Stratford, CT – April 13, 1911

Stratford, CT – April 13, 1911

Lordship Park

     On April 13, 1911, George C. Nealy, aka “Steeple Jack” Nealy, aka “The Human Fly”, was making a trial flight in a Bleriot aeroplane at Lordship Park in Stratford, when a sudden gust of wind suddenly sent the aircraft plunging forty feet to the ground.  Nealy was tossed out by the impact and suffered only minor injuries.  It was believed the airplane could be repaired. 

     It was reported in The Bridgeport Evening Farmer that “Nealy is one of Stanley Y. Beache’s “stable of aviators”.  Beach has several machines at his hangar in Stratford, two Bleriots, a Curtiss biplane, and others. ”   

     “Steeple Jack” Nealy gained fame when he hung upside down from the spire atop the Singer Tower in Manhattan, N.Y., and took photographs of the view – something that had not been done before.   

     The 47-story Singer Tower was the tallest building in the world from 1908 to 1909.  It was demolished in 1968.

     Nealy had placed an advertisement in the March 1911 issue of Aircraft  that read as follows:

    “Steeple Jack” Nealy, better known as The Human Fly, would like to run an aeroplane for some reliable company.  I am the man that hung by my toes from the Singer Building flag pole 674 feet high.  Have made many parachute descents and have invented an automatic device for stability.  Geo. C. Nealy, 1454 Rockaway Ave., Brooklyn, N.Y.”


     The Bridgeport Evening Farmer, “Steeple Jack Has Mishap In Aeroplane”, April 14, 1911, First Section, Page 4.  

     Aircraft, classified ads, “Steeple Jack Nealy”,March, 1911.

     Wikipedia – Singer Tower



Stratford, CT – July 11, 1910

Stratford, Connecticut – July 11, 1910

Lordship Park

     On July 2, 1910, it was reported in The Bridgeport Evening Farmer that Stanley Y. Beach, editor of The Scientific American, was planning a flight that afternoon in his new Bleriot monoplane at Lordship Park, in Stratford. 

     The article stated in part, “Mr. Beach is the first aeronaut to hit upon the gyroscope as a means of insuring stability in flying machines, but has not yet succeeded in putting his ideas to a practical test.  He has made many attempts at flight, and each one appears to bring him nearer to his goal.  The occasion of his last attempt, he arose a few feet from the ground and actually flew for a short distance, but not long enough to put his machine through a real trial.”     

     The article also stated that “Mr. Beach’s ultimate project is a flight across Long Island Sound.”
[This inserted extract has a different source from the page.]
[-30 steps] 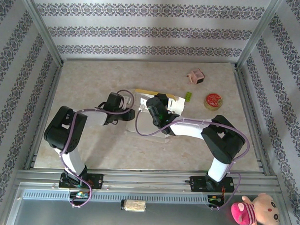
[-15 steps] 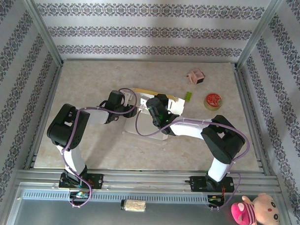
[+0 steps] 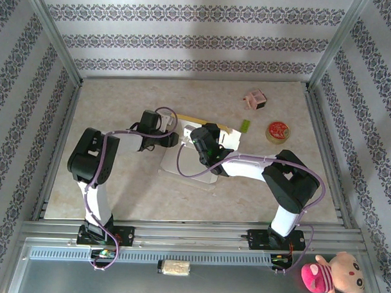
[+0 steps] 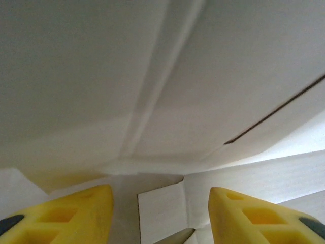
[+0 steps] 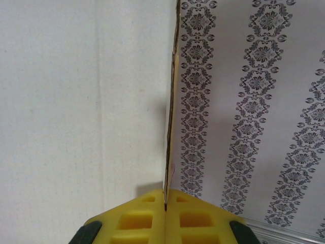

     At about 2:00 p.m. on the afternoon of July 10,1910, Mr. Beach was back at Lordship Park with his Bleriot monoplane preparing for another flight.  Beach had directed his airplane towards a fifty-foot cliff overlooking Long Island Sound at the edge of the park.  After a mechanic started the engine, Beach sped towards the cliff, but when he tried to take off the plane didn’t respond to the controls, and Beach suddenly realized he was in trouble.  Just as he reached the cliff’s edge Beach bailed out and tumbled to the ground.   The aircraft continued over the edge and crashed on some rocks below.   Beach was relatively unhurt, but the aircraft suffered considerable damage.   

     The accident did not deter Beach from aviation.


     The Bridgeport Evening Farmer, “With New Aeroplane Beach Plans Flight From Lordship Park”, July 2, 1910, Page 3.

    The Bridgeport Evening farmer, “Stanley Beach Plunges From Flying Machine As It Dashes Over Cliff At Lordship Park”, July 11, 1910, Page 2.

     New York Tribune, “Beach Monoplane Falls”, July 12, 1910, Page 3.